→ Required work
Please restate the records below verbatim, omitting every image they hold.

→ Source records
- Opening Delimiter -

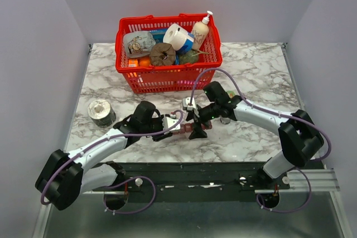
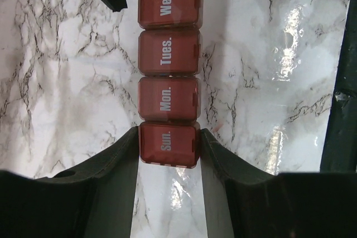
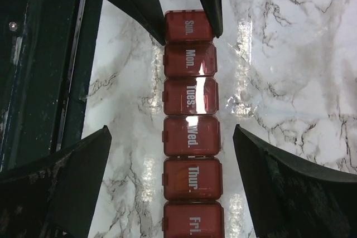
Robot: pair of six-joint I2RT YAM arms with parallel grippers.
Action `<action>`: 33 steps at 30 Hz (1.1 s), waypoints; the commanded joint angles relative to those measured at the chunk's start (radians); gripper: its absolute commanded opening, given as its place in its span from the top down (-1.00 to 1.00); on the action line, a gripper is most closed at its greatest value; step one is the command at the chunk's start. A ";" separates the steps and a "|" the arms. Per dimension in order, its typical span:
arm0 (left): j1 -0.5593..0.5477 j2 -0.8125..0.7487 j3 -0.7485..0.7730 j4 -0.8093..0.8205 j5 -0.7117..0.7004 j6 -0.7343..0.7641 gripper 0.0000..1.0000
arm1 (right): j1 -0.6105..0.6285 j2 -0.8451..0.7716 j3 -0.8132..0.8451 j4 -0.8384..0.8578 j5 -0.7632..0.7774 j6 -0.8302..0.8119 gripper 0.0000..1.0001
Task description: Sort the pills into containers
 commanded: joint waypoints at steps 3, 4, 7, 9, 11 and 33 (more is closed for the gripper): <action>0.003 -0.015 0.016 0.004 0.068 -0.014 0.78 | 0.029 0.018 0.027 -0.026 0.048 -0.013 -0.85; 0.003 -0.015 0.018 0.004 0.070 -0.015 0.78 | 0.034 0.018 0.027 -0.026 0.051 -0.016 -0.80; 0.001 -0.021 0.021 0.004 0.071 -0.020 0.78 | 0.040 0.030 0.034 -0.028 0.071 -0.019 -0.67; 0.003 -0.023 0.021 0.004 0.073 -0.018 0.78 | 0.042 0.036 0.039 -0.029 0.076 -0.019 -0.56; 0.001 -0.020 0.022 0.003 0.071 -0.020 0.79 | 0.042 0.035 0.041 -0.031 0.072 -0.018 -0.46; 0.001 -0.113 0.021 -0.055 -0.056 0.052 0.88 | 0.014 0.164 0.175 -0.207 -0.188 0.179 0.55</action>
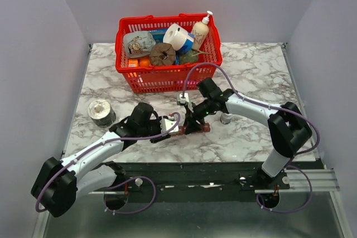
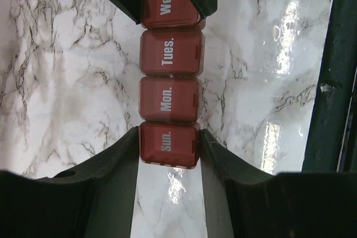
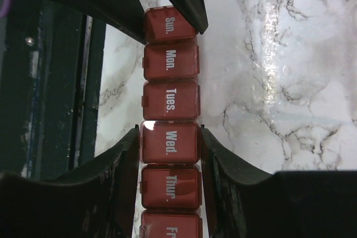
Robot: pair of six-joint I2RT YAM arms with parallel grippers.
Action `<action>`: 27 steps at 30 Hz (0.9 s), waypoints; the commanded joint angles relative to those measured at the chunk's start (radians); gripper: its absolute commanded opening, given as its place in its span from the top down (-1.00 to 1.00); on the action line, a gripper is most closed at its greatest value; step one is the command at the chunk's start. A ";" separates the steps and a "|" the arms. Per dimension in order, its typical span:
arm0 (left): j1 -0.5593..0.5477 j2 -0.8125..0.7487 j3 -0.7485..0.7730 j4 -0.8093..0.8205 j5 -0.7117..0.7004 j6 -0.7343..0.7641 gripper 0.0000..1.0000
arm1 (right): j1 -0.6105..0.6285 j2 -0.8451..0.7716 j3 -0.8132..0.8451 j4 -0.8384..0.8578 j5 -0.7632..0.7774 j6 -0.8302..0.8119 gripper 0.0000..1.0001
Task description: Sort the pills into containers
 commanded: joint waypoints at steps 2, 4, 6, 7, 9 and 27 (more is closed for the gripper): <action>0.001 -0.052 0.024 0.007 -0.062 0.073 0.88 | -0.035 0.075 0.057 -0.109 -0.229 0.132 0.56; -0.001 -0.051 0.027 -0.007 -0.063 0.080 0.88 | -0.058 0.079 0.067 -0.108 -0.267 0.157 0.56; -0.001 -0.054 0.029 -0.005 -0.056 0.081 0.88 | -0.064 0.078 0.067 -0.106 -0.272 0.162 0.54; 0.001 -0.054 0.030 -0.005 -0.052 0.078 0.88 | -0.062 0.076 0.068 -0.106 -0.269 0.163 0.52; -0.001 -0.051 0.033 -0.002 -0.039 0.078 0.88 | -0.064 0.073 0.071 -0.101 -0.257 0.169 0.38; -0.022 -0.029 0.035 0.004 0.018 0.064 0.88 | -0.064 -0.100 -0.004 0.142 0.212 0.274 -0.10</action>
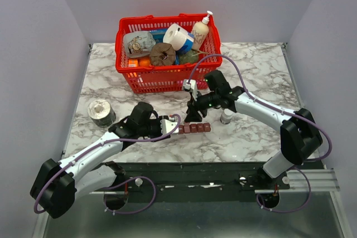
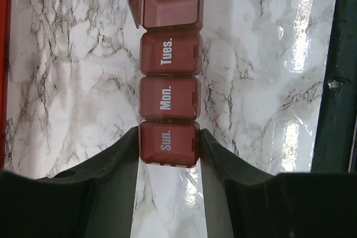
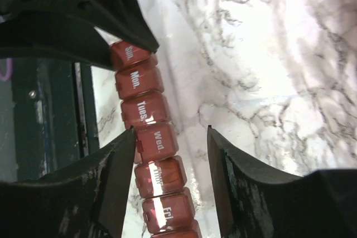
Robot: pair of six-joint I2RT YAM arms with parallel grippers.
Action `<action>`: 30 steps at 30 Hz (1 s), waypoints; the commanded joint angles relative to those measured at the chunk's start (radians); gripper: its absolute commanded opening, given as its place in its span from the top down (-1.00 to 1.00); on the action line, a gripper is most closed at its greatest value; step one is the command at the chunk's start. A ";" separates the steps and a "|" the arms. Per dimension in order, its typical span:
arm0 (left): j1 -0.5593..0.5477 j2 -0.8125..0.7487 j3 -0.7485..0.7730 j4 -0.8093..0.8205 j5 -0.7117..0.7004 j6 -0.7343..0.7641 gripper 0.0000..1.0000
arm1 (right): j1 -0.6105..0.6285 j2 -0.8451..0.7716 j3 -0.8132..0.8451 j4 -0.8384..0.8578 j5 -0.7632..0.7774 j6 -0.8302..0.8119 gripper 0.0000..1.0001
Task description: Sort the pills into containers
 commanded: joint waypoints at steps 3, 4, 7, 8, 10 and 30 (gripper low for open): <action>-0.007 0.000 0.021 0.044 0.043 -0.006 0.88 | 0.000 -0.022 -0.026 0.078 0.208 0.016 0.09; -0.007 0.001 0.019 0.049 0.045 -0.010 0.88 | 0.000 -0.022 -0.028 0.079 0.219 0.013 0.10; -0.010 0.001 0.019 0.072 0.057 -0.026 0.88 | 0.000 -0.012 -0.034 0.079 0.225 0.002 0.14; -0.009 0.000 0.019 0.078 0.059 -0.030 0.88 | 0.000 -0.009 -0.035 0.079 0.224 -0.001 0.14; -0.012 0.001 0.019 0.096 0.066 -0.038 0.88 | 0.003 0.007 -0.037 0.078 0.216 -0.003 0.14; -0.055 0.239 0.067 0.185 -0.073 0.006 0.85 | -0.098 -0.226 -0.048 -0.128 0.007 -0.262 -0.65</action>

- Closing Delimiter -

→ Exercise result
Robot: pair of six-joint I2RT YAM arms with parallel grippers.
Action `<action>`: 33 steps at 30 Hz (1.1 s), waypoints; the commanded joint angles relative to those measured at the chunk's start (radians); gripper: its absolute commanded opening, given as its place in its span from the top down (-1.00 to 1.00); on the action line, a gripper is most closed at its greatest value; step one is the command at the chunk's start. A ";" separates the steps and a "|" the arms. Per dimension in order, its typical span:
arm0 (left): j1 -0.5593..0.5477 j2 -0.8125..0.7487 j3 -0.7485..0.7730 j4 -0.8093..0.8205 j5 -0.7117..0.7004 j6 -0.7343..0.7641 gripper 0.0000..1.0000
arm1 (right): j1 -0.6105..0.6285 j2 -0.8451..0.7716 j3 -0.8132..0.8451 j4 -0.8384..0.8578 j5 -0.7632..0.7774 j6 -0.8302..0.8119 gripper 0.0000..1.0001
Task description: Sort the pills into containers
 commanded: joint waypoints at steps 3, 4, 7, 9, 11 and 33 (more is closed for the gripper): <action>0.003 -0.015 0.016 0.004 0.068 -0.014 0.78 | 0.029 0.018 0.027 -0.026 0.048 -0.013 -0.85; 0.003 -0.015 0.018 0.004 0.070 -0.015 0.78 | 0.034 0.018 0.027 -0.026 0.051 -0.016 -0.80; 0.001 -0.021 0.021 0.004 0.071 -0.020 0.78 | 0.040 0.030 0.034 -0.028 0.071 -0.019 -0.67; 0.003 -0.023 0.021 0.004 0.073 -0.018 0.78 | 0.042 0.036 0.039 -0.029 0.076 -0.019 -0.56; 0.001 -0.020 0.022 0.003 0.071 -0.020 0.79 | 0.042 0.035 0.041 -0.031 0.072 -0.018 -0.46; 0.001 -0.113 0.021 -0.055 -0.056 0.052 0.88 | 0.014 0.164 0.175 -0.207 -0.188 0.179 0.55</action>
Robot: pair of six-joint I2RT YAM arms with parallel grippers.
Action `<action>`: 27 steps at 30 Hz (0.9 s), waypoints; the commanded joint angles relative to those measured at the chunk's start (radians); gripper: its absolute commanded opening, given as its place in its span from the top down (-1.00 to 1.00); on the action line, a gripper is most closed at its greatest value; step one is the command at the chunk's start. A ";" separates the steps and a "|" the arms. Per dimension in order, its typical span:
arm0 (left): j1 -0.5593..0.5477 j2 -0.8125..0.7487 j3 -0.7485..0.7730 j4 -0.8093..0.8205 j5 -0.7117..0.7004 j6 -0.7343..0.7641 gripper 0.0000..1.0000
arm1 (right): j1 -0.6105..0.6285 j2 -0.8451..0.7716 j3 -0.8132..0.8451 j4 -0.8384..0.8578 j5 -0.7632..0.7774 j6 -0.8302..0.8119 gripper 0.0000..1.0001
Task description: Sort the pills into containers
 commanded: joint waypoints at steps 2, 4, 6, 7, 9 and 27 (more is closed for the gripper): <action>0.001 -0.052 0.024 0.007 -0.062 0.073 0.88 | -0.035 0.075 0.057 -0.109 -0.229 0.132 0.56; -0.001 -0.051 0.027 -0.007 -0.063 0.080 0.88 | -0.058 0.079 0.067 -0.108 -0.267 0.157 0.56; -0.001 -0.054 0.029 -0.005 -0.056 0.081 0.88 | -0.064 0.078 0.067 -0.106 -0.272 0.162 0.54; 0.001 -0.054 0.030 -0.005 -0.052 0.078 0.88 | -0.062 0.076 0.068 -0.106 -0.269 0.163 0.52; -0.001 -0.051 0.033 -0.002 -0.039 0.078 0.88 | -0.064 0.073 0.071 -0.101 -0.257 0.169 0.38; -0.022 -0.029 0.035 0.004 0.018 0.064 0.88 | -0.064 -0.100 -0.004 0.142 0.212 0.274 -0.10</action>
Robot: pair of six-joint I2RT YAM arms with parallel grippers.
Action `<action>`: 30 steps at 30 Hz (1 s), waypoints; the commanded joint angles relative to those measured at the chunk's start (radians); gripper: its absolute commanded opening, given as its place in its span from the top down (-1.00 to 1.00); on the action line, a gripper is most closed at its greatest value; step one is the command at the chunk's start. A ";" separates the steps and a "|" the arms. Per dimension in order, its typical span:
arm0 (left): j1 -0.5593..0.5477 j2 -0.8125..0.7487 j3 -0.7485..0.7730 j4 -0.8093..0.8205 j5 -0.7117..0.7004 j6 -0.7343..0.7641 gripper 0.0000..1.0000
arm1 (right): j1 -0.6105..0.6285 j2 -0.8451..0.7716 j3 -0.8132..0.8451 j4 -0.8384..0.8578 j5 -0.7632..0.7774 j6 -0.8302..0.8119 gripper 0.0000..1.0001
Task description: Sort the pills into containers
 commanded: joint waypoints at steps 3, 4, 7, 8, 10 and 30 (gripper low for open): <action>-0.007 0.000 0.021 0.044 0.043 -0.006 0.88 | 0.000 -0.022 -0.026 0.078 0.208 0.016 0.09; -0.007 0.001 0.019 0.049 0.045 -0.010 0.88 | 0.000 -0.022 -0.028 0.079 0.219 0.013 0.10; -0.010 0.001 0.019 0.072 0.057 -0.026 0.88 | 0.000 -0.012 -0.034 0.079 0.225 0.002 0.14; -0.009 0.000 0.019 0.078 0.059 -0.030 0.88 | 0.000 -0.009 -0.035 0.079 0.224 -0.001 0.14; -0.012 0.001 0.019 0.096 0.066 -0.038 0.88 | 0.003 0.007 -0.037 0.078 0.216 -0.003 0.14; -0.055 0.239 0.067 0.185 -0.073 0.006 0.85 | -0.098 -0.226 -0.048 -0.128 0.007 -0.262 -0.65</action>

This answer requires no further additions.